__WORK INSTRUCTIONS__
Verbatim transcription of the listing is needed.

-=-=-

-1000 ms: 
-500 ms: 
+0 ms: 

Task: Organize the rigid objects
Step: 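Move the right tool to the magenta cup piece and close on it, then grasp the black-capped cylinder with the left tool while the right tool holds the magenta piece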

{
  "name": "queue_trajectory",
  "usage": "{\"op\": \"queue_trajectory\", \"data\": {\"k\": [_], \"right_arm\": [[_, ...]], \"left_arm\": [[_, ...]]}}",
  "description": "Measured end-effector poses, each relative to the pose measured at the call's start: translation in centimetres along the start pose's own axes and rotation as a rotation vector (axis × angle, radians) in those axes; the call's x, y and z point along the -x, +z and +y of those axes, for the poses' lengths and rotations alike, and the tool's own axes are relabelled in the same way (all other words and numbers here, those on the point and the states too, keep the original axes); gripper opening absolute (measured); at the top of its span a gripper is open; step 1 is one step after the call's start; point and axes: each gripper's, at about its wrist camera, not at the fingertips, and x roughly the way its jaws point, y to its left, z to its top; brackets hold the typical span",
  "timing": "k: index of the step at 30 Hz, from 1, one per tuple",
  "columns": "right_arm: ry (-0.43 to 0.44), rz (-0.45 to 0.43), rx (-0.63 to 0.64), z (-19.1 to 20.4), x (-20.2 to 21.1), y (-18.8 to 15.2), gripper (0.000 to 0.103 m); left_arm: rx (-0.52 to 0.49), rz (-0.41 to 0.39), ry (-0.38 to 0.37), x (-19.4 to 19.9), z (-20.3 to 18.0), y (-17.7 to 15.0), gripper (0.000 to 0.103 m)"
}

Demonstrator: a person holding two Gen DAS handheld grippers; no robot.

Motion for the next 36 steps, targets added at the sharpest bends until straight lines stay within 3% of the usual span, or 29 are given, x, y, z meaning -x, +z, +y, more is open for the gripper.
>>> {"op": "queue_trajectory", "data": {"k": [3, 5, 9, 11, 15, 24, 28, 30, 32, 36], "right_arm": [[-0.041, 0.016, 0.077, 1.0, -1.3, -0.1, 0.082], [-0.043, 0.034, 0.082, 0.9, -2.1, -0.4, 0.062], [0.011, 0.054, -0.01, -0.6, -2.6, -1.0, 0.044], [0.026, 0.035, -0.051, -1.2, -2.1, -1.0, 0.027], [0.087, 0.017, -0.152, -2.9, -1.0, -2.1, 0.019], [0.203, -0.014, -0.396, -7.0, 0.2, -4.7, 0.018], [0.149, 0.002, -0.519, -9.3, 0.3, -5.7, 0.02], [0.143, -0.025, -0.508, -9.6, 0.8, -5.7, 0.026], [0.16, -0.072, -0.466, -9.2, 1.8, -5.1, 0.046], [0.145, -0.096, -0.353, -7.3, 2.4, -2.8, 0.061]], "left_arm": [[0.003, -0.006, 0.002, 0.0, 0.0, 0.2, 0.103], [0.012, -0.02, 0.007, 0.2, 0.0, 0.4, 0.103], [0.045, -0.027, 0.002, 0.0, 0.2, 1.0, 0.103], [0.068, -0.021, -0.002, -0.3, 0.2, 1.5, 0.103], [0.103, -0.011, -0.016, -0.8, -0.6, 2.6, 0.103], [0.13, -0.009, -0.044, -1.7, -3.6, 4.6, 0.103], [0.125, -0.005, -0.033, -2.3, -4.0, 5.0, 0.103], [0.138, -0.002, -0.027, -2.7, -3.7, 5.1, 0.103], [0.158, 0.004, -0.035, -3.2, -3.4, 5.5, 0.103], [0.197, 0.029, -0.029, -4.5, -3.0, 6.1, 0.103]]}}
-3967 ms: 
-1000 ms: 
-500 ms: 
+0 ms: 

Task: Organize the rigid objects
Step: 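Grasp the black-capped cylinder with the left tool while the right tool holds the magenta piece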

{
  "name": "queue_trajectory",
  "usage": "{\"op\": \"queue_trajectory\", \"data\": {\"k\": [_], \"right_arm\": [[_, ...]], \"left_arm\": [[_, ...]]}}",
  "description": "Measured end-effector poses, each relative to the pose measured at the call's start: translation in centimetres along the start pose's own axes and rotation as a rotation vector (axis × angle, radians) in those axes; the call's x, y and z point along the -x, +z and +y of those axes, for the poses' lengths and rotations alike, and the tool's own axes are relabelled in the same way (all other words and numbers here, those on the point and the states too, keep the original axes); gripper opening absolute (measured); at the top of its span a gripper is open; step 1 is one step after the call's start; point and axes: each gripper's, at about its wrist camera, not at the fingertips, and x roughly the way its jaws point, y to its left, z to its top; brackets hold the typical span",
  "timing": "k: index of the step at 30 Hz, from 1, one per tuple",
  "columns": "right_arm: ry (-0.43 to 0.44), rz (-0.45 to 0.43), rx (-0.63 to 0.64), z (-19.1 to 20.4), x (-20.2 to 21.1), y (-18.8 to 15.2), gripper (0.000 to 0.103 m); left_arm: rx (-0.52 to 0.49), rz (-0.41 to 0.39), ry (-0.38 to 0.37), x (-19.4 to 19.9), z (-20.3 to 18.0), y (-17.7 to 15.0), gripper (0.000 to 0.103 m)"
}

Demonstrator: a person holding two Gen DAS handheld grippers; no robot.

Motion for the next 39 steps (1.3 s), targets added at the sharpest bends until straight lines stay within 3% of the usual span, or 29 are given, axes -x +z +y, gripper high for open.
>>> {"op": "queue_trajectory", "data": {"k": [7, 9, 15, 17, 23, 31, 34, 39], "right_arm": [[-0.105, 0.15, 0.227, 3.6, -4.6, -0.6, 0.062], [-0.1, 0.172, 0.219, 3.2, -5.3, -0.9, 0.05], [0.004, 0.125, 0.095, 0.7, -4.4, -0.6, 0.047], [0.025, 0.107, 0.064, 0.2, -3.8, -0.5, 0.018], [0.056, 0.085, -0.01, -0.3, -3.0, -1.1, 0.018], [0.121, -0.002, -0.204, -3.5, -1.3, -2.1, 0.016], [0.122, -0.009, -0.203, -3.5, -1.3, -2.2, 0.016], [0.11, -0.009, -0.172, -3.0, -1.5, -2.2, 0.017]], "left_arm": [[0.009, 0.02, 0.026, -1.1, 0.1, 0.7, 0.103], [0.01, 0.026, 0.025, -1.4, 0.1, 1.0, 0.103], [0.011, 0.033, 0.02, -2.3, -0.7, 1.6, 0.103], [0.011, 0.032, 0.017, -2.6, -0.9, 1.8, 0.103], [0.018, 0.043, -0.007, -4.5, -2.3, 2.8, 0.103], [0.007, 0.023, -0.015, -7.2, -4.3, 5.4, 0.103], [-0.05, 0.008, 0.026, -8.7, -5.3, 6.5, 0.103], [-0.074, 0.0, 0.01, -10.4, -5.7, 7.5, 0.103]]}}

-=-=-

__ANSWER FOR THE TASK__
-1000 ms: 
-500 ms: 
+0 ms: 

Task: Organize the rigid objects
Step: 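Move the right tool to the magenta cup piece and close on it, then grasp the black-capped cylinder with the left tool while the right tool holds the magenta piece
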
{
  "name": "queue_trajectory",
  "usage": "{\"op\": \"queue_trajectory\", \"data\": {\"k\": [_], \"right_arm\": [[_, ...]], \"left_arm\": [[_, ...]]}}",
  "description": "Measured end-effector poses, each relative to the pose measured at the call's start: translation in centimetres along the start pose's own axes and rotation as a rotation vector (axis × angle, radians) in those axes; the call's x, y and z point along the -x, +z and +y of those axes, for the poses' lengths and rotations alike, and the tool's own axes are relabelled in the same way (all other words and numbers here, those on the point and the states too, keep the original axes); gripper opening absolute (measured); at the top of its span a gripper is open; step 1 is one step after the call's start; point and axes: each gripper's, at about its wrist camera, not at the fingertips, and x roughly the way its jaws point, y to its left, z to its top; brackets hold the typical span",
  "timing": "k: index of the step at 30 Hz, from 1, one per tuple",
  "columns": "right_arm: ry (-0.43 to 0.44), rz (-0.45 to 0.43), rx (-0.63 to 0.64), z (-19.1 to 20.4), x (-20.2 to 21.1), y (-18.8 to 15.2), gripper (0.000 to 0.103 m); left_arm: rx (-0.52 to 0.49), rz (-0.41 to 0.39), ry (-0.38 to 0.37), x (-19.4 to 19.9), z (-20.3 to 18.0), y (-17.7 to 15.0), gripper (0.000 to 0.103 m)"
}

Demonstrator: a person holding two Gen DAS handheld grippers; no robot.

Motion for the next 36 steps, targets added at the sharpest bends until straight lines stay within 3% of the usual span, or 29 are given, x, y, z meaning -x, +z, +y, more is open for the gripper.
>>> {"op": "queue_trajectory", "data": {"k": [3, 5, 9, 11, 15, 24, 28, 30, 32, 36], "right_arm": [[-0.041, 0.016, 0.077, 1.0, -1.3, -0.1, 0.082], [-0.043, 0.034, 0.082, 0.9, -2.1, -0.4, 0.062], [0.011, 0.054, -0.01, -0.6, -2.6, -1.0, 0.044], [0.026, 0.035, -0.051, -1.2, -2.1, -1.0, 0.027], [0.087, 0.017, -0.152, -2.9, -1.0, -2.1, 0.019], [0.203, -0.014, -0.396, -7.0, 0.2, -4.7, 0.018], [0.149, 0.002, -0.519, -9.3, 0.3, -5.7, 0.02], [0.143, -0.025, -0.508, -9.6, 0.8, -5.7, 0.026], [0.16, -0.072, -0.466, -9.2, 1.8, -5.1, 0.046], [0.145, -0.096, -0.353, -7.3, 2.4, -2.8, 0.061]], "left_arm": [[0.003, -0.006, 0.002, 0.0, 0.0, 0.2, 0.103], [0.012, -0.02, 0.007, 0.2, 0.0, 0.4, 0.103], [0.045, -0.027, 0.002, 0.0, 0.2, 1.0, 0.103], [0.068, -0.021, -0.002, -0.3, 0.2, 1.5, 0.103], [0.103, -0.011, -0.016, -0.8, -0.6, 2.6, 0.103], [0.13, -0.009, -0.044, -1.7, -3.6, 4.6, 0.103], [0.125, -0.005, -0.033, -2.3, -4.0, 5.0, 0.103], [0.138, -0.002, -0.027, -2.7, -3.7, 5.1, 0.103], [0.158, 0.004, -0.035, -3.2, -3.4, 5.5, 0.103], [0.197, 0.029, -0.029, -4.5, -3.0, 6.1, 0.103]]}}
-3967 ms: 
-1000 ms: 
-500 ms: 
+0 ms: 

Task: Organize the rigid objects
Step: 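Grasp the black-capped cylinder with the left tool while the right tool holds the magenta piece
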
{
  "name": "queue_trajectory",
  "usage": "{\"op\": \"queue_trajectory\", \"data\": {\"k\": [_], \"right_arm\": [[_, ...]], \"left_arm\": [[_, ...]]}}",
  "description": "Measured end-effector poses, each relative to the pose measured at the call's start: translation in centimetres along the start pose's own axes and rotation as a rotation vector (axis × angle, radians) in those axes; the call's x, y and z point along the -x, +z and +y of those axes, for the poses' lengths and rotations alike, and the tool's own axes are relabelled in the same way (all other words and numbers here, those on the point and the states too, keep the original axes); gripper opening absolute (measured); at the top of its span a gripper is open; step 1 is one step after the call's start; point and axes: each gripper's, at about its wrist camera, not at the fingertips, and x roughly the way its jaws point, y to its left, z to its top; brackets hold the typical span",
  "timing": "k: index of the step at 30 Hz, from 1, one per tuple",
  "columns": "right_arm: ry (-0.43 to 0.44), rz (-0.45 to 0.43), rx (-0.63 to 0.64), z (-19.1 to 20.4), x (-20.2 to 21.1), y (-18.8 to 15.2), gripper (0.000 to 0.103 m); left_arm: rx (-0.52 to 0.49), rz (-0.41 to 0.39), ry (-0.38 to 0.37), x (-19.4 to 19.9), z (-20.3 to 18.0), y (-17.7 to 15.0), gripper (0.000 to 0.103 m)"
}

Demonstrator: a person holding two Gen DAS handheld grippers; no robot.

Motion for the next 39 steps (1.3 s), targets added at the sharpest bends until straight lines stay within 3% of the usual span, or 29 are given, axes -x +z +y, gripper high for open.
>>> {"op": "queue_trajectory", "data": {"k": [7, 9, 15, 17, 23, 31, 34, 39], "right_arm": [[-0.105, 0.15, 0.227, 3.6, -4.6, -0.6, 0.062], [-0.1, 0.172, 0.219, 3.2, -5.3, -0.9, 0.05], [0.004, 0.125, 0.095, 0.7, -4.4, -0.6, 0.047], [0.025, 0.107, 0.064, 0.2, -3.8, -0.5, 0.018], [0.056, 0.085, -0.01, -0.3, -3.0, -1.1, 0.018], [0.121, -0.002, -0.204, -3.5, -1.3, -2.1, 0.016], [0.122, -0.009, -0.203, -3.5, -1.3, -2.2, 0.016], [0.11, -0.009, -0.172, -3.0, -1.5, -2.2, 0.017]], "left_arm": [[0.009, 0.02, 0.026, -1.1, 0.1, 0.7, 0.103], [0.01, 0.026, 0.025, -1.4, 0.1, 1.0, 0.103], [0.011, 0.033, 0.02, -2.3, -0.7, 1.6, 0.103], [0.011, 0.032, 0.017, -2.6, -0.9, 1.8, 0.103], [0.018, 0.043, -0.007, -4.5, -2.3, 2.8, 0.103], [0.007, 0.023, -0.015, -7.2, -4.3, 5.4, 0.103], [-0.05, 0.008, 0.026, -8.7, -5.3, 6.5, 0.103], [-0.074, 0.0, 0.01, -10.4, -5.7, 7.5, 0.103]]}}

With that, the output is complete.